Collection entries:
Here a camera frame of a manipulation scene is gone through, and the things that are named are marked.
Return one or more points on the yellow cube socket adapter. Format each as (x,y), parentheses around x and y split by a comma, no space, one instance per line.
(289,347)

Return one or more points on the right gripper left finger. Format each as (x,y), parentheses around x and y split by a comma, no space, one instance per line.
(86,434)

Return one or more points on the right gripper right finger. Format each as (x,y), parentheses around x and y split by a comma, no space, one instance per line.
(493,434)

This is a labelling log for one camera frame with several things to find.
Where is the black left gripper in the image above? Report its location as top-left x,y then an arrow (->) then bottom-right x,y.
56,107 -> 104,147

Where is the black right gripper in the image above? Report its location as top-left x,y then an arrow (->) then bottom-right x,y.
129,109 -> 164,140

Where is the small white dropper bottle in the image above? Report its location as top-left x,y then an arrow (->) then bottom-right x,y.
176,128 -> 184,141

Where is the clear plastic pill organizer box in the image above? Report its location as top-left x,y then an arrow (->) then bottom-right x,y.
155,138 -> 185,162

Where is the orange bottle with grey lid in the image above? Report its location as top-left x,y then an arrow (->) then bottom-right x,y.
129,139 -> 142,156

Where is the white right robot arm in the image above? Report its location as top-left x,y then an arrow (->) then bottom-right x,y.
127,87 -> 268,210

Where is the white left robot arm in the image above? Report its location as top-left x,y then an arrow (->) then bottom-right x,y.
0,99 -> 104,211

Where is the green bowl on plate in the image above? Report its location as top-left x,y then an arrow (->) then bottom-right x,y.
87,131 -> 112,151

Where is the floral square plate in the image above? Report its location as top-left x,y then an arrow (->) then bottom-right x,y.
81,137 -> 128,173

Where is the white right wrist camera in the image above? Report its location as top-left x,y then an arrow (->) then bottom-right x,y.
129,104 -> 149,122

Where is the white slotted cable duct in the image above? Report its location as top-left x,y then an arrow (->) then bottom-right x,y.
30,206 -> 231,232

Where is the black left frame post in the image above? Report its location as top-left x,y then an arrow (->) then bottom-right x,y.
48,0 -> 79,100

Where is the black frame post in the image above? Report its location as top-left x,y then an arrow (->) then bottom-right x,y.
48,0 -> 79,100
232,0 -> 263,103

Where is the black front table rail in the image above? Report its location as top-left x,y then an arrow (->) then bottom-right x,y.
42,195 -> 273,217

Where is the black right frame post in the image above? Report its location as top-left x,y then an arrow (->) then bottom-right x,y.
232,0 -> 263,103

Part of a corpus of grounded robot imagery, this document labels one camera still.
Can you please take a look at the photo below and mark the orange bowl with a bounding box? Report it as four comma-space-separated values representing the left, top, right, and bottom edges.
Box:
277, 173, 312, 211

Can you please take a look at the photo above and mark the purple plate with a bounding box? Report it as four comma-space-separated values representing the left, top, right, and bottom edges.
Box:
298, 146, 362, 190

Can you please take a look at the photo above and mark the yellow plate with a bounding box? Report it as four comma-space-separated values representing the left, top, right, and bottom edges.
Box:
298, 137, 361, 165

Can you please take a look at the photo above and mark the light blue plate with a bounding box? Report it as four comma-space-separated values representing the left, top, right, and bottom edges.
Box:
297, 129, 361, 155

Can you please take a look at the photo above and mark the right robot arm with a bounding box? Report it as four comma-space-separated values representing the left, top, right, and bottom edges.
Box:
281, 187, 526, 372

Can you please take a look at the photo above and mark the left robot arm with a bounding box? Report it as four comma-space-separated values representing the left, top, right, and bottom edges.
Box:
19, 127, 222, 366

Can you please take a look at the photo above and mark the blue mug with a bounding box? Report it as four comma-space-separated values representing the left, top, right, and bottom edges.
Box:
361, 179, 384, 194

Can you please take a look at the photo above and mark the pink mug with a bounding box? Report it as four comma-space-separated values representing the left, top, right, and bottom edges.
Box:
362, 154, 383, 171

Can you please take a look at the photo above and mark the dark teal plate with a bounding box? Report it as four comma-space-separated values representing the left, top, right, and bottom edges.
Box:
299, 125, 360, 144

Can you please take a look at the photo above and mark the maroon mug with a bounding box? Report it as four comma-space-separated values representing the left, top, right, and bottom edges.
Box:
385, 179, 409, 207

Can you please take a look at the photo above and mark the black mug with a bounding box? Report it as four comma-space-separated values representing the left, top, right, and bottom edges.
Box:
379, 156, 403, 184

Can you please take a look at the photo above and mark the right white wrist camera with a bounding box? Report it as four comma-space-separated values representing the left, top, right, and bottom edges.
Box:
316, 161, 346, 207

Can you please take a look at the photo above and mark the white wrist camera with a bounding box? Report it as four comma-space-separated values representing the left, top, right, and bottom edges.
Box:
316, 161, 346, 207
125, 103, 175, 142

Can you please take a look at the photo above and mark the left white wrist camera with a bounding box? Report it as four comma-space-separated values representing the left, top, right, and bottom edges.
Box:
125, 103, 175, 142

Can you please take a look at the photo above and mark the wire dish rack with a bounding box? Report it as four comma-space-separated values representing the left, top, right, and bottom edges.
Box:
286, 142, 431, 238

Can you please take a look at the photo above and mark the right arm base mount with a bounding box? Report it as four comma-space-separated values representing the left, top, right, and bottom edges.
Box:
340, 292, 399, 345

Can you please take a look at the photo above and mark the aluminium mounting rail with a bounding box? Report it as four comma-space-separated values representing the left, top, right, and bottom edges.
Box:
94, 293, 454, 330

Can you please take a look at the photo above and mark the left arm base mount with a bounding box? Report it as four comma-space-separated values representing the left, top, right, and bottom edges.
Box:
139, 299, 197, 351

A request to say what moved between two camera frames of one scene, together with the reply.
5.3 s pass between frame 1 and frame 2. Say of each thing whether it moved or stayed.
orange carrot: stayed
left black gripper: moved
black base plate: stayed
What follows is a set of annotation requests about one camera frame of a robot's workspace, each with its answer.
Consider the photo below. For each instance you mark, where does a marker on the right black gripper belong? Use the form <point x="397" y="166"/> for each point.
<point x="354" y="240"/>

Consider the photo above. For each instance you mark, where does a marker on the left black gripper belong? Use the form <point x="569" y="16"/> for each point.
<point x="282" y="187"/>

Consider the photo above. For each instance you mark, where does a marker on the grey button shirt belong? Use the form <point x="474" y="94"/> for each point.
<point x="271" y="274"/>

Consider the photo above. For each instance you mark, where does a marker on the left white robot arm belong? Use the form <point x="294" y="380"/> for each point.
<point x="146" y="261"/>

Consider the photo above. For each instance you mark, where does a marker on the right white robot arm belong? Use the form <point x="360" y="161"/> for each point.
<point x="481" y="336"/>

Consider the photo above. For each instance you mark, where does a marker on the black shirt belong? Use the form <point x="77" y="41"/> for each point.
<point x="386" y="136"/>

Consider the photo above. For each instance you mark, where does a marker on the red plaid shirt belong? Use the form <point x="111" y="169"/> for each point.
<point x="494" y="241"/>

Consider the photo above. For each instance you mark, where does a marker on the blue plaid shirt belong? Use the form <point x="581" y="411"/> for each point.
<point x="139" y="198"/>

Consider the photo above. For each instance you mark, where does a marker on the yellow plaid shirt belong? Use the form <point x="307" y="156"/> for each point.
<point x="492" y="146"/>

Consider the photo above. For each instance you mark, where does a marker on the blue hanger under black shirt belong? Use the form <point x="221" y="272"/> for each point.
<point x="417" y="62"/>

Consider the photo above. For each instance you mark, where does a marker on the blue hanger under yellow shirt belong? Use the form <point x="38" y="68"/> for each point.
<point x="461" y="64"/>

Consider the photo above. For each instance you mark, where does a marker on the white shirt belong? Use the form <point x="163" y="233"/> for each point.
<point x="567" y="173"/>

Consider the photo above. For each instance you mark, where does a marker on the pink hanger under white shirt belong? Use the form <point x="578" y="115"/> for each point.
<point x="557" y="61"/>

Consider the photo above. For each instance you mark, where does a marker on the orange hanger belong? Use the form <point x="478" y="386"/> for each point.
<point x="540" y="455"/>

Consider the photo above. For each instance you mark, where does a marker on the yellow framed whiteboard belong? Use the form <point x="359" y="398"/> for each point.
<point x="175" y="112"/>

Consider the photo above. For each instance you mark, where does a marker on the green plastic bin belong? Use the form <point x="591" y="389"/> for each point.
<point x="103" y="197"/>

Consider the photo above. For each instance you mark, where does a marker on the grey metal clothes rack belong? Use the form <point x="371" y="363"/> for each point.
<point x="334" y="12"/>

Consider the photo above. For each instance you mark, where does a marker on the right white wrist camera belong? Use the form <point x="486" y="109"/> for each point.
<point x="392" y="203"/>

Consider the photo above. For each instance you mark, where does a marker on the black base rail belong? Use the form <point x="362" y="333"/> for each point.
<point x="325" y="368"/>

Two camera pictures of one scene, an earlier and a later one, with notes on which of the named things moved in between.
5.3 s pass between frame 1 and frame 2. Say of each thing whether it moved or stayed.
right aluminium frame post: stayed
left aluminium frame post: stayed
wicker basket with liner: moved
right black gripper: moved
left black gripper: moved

§ **What is expected**:
Show all lines from the entries that hold "things".

§ **Written solution**:
Here a camera frame of a manipulation scene is gone through, and the things that are named are marked.
This is a labelling log for one camera frame with several things to find.
Two camera pictures of one scene, an earlier and a later one, with notes on which of the named things moved in between.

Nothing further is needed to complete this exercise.